El pasado viernes, nos desplazamos hasta Tabuenca para asistir a la conferencia que, sobre la devoción a la Virgen del Niño Perdido, pronunció D. Albert Ventura Rius, párroco de Las Alquerías del Niño Perdido, el cual nos había invitado expresamente.
La conferencia
tuvo lugar en la primera ermita dedicada a esta advocación mariana, que es Patrona
de Tabuenca, ahora convertida en salón cultural. A ella asistieron, como
muestra esta foto, un buen número de personas, que llenaron completamente el
salón.
Fue una conferencia
sumamente interesante que quiso enmarcar en tercer centenario de la presencia
de esta devoción en Tabuenca y en el 270º aniversario de la construcción de su
primera ermita.
D. Albert, tras
investigar en el archivo parroquial de Tabuenca, relaciona la llegada de esta
devoción a la villa, con la figura de fray Francisco de San José, un agustino
procedente del convento de Borja que fue regente de la parroquia durante algunos
años.
En la
conferencia ofreció datos muy interesantes sobre esta advocación que, en su origen,
era denominada “Virgen de los Niños Perdidos”, siendo venerada en un orfanato
valenciano, fundado por San Vicente Ferrer.

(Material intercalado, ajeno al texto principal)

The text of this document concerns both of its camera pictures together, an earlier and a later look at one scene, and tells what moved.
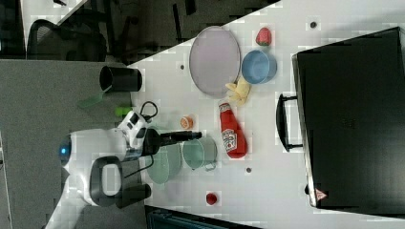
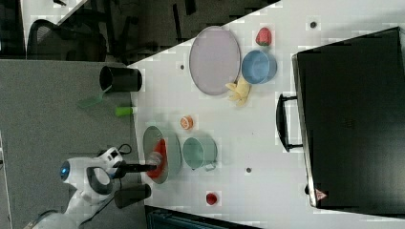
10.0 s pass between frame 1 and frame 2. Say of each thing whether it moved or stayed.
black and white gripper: moved
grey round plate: stayed
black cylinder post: stayed
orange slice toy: stayed
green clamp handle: stayed
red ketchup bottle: moved
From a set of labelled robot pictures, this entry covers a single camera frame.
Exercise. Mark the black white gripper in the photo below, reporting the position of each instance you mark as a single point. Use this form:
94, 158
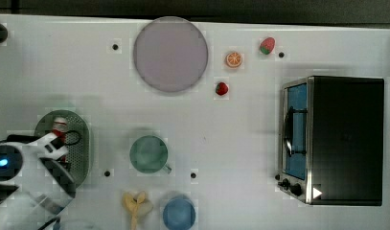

Pasó después a ser conocida como “Virgen
del Niño Perdido”, cuando aquel establecimiento desapareció.
También sufrieron
alteraciones sus atributos. El más habitual era un pajarillo que sostenía la
Virgen y el Niño intentaba acariciar. Luego, se introdujo una flor o ramos de
flores en las manos de la Virgen, pero no desapareció del todo el ave, que,
como demostró el conferenciante no es una paloma.
Las representaciones
posteriores, en algunos lugares, muestran a la Virgen señalando a su Hijo entre
los doctores del templo, aludiendo al pasaje evangélico del Niño Perdido y
hallado en el templo.
Hizo alusión a otras imágenes conservadas en nuestra comarca. Concretamente, en el convento de Santa Clara de Borja, en la ermita de San Miguel de Talamantes, a las que corresponden las dos primeras fotos, y a la que se venera en una hornacina de Mallén, de la que no teníamos referencia hasta que, hace algún tiempo, nos la señaló.
Y, por
supuesto, destacó la importancia del culto que, en Tabuenca, recibe esta imagen,
que no es la primitiva, dado que ha sido robada en dos ocasiones, suceso que tuvo
un gran impacto en los medios de comunicación.
Comentó otras
muchas cosas, relacionadas con la Virgen y Tabuenca, entre ellas, la indulgencia
plenaria concedida por el Papa Pío IX, a instancias de D. Miguel Cuartero
Sanjuán, un tabuenquino que se había desplazado a Roma, formando parte de la
peregrinación española, en apoyo del Pontífice, cuando fue despojado de sus
estados.
Fue, en suma,
un acto que fue seguido con gran interés, a pesar de que su duración excedió la
que suele ser habitual en estos casos. Pero, mereció la pena. No queremos dejar
de destacar que la Virgen del Niño Perdido es Patrona, además de Tabuenca, de
las localidades castellonenses de Caudiel y de Las Alquerías del Niño Perdido,
donde es párroco D. Albert, que propuso algún acto de hermanamiento con Tabuenca.